Manovra, Tria braccato dai vertici del governo

Giovanni Tria è braccato dai vertici del governo gialloverde. Nelle ultime 36 ore è stato al centro della polemica sulla legge di Bilancio attaccato da Giuseppe Conte, e dei suoi vice. Il suo nome non è mai stato pronunciato, in verità, ma il trio ha di fatto smontato pezzo per pezzo il cuore dell’intervista che il ministro dell’Economia aveva rilasciato al Sole 24 Ore.

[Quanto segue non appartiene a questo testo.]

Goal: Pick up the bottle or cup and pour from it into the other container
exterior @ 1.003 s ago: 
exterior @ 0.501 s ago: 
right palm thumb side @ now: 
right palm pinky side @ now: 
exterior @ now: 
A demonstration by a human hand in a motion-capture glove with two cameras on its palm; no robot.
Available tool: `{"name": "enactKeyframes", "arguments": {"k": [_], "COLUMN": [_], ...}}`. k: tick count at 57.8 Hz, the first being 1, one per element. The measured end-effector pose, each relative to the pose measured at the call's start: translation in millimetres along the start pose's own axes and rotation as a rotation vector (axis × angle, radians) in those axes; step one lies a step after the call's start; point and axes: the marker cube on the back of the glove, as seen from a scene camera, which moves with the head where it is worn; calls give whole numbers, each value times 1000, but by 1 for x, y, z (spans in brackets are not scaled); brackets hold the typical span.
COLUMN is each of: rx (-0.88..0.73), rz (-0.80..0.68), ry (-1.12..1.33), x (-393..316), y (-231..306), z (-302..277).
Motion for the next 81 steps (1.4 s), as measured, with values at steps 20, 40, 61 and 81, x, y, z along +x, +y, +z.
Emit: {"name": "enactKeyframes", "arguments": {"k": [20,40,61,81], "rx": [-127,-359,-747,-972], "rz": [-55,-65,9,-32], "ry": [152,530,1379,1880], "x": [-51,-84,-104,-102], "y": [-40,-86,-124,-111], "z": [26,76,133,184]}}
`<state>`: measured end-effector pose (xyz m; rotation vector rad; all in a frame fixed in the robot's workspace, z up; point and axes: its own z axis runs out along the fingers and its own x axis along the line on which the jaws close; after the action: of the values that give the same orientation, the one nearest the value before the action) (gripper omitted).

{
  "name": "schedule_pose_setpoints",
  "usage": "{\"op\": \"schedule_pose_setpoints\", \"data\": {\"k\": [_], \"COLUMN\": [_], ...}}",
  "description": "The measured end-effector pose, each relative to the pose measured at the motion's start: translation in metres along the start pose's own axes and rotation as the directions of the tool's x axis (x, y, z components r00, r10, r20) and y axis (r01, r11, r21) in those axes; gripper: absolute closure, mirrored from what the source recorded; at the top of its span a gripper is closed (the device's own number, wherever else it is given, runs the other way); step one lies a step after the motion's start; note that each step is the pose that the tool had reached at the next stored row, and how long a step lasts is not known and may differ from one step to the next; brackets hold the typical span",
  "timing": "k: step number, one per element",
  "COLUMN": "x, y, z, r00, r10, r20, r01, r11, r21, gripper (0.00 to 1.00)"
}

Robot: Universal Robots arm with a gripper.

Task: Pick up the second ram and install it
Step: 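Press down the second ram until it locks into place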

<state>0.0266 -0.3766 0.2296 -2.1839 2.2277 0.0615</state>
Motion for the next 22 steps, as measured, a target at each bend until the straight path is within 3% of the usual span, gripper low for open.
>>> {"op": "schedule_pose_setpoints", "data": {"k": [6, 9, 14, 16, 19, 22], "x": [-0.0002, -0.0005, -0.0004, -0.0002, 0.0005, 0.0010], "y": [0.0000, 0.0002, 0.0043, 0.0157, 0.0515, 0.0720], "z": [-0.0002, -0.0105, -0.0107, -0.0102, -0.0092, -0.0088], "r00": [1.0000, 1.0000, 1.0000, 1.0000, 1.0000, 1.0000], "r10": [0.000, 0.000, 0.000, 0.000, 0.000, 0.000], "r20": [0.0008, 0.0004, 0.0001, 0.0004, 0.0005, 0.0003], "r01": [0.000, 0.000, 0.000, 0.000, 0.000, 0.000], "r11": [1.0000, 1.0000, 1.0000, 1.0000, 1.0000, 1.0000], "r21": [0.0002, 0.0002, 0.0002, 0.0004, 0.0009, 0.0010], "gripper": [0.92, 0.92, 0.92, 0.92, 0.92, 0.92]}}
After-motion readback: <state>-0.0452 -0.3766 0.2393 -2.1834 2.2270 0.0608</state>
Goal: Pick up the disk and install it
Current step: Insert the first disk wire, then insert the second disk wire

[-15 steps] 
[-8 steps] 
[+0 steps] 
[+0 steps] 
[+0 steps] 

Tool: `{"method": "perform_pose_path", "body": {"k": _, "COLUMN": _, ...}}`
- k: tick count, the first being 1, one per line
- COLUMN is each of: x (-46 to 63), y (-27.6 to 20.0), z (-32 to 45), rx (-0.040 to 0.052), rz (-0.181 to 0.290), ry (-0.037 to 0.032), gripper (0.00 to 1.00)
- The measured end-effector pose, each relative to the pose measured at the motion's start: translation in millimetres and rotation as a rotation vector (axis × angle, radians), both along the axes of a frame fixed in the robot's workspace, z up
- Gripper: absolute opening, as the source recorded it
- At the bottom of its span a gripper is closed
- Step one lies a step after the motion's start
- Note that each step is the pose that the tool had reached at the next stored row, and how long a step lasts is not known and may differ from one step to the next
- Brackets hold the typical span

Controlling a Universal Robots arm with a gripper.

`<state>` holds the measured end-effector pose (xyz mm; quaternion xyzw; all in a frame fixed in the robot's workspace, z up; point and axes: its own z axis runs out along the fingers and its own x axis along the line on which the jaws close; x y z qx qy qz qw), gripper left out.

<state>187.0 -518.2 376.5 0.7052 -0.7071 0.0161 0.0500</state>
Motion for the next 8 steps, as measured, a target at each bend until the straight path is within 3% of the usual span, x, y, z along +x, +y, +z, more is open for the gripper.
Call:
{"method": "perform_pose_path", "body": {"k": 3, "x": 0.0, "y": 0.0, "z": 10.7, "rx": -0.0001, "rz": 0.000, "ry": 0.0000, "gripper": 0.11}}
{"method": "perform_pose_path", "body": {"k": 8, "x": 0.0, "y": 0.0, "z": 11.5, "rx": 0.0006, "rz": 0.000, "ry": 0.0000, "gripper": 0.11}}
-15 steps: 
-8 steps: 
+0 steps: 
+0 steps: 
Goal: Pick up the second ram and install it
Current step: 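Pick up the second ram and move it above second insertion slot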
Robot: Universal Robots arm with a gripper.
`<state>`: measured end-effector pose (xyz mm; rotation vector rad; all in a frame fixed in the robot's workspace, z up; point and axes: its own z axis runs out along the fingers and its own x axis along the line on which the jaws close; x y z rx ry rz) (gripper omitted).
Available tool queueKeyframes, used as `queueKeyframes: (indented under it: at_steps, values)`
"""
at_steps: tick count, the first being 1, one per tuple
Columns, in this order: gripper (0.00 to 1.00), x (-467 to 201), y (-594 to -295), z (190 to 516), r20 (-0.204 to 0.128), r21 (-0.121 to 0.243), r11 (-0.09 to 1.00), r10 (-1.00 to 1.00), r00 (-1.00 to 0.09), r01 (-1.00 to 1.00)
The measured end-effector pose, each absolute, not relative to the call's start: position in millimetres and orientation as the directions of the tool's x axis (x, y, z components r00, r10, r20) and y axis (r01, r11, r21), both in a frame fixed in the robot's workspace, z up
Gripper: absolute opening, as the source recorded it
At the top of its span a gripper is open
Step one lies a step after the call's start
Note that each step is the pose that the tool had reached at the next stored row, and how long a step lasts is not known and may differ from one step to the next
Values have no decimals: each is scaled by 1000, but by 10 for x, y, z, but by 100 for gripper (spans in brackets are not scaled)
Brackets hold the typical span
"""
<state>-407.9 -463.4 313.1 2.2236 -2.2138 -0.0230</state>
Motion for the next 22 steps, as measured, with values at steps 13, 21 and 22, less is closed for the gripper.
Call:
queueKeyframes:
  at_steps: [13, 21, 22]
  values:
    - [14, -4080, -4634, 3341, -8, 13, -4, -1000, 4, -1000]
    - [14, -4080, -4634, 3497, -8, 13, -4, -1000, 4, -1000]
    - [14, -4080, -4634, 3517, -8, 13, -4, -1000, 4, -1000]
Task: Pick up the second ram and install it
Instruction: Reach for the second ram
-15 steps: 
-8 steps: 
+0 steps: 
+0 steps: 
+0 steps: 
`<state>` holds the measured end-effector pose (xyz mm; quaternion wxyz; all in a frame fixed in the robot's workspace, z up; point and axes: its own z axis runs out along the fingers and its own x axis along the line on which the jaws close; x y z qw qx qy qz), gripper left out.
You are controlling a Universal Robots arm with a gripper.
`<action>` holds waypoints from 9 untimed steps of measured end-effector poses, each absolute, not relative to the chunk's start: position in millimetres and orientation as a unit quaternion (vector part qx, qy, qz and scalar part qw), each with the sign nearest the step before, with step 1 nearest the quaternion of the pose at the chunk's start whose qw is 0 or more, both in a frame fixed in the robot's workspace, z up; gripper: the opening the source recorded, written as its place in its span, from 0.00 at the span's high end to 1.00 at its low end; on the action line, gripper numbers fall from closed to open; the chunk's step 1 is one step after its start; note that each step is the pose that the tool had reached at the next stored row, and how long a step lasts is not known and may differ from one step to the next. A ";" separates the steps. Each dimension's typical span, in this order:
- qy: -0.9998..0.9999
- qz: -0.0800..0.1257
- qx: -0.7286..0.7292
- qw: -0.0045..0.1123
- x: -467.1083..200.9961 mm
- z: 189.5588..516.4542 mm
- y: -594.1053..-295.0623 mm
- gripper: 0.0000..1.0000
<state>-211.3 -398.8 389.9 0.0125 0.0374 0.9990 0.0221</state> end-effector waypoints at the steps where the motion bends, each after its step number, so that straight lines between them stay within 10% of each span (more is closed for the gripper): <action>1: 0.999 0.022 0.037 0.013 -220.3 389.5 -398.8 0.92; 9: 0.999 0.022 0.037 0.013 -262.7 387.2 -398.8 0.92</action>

Il centro della questione è il seguente: se l’Iva non deve aumentare e gli 80 euro (voluti e introdotti da Renzi) non si toccano, serviranno i salti mortali al Mef per far quadrare i conti, visto che i leader delle due forze politiche che danno vita all’esecutivo pretendono di ottenere, da subito, in legge di Bilancio 2019, sia la flat tax che il reddito di cittadinanza.

Misure che valgono un bel po’ di miliardi, ai quali si dovranno aggiungere un altro bel gruzzolo se Lega e M5S volessero realizzare anche il superamento della legge Fornero. Anche se con modi cordiali, il ministro ha una discreta corazza difficile da scalfire. Ne sanno qualcosa pentastellati e leghisti che hanno a che fare con lui tutti i giorni. E se ne stanno accorgendo anche Di Maio e Salvini, costretti a fare tandem e spalleggiarsi per rintuzzare l’uomo del Mef. Chiedendo sponda anche al presidente del Consiglio.

Conte-Di Maio-Toninelli hanno testato la sua resistenza nell’ultimo vertice economico di Palazzo Chigi prima della pausa agostana. Al centro dell’incontro ovviamente c’era la manovra, nella quale gli hanno detto chiaro e tondo, a muso duro, che non vogliono assolutamente vedere né tagli né aumenti per finanziare i 3 pilastri dell’azione di governo gialloverde.

E se mancano le coperture, piuttosto metta mano alla giungla di bonus e detrazioni. O, meglio ancora, scenda anche lui a sfidare l’Europa per ottenere di ridiscutere il vincolo del 3%.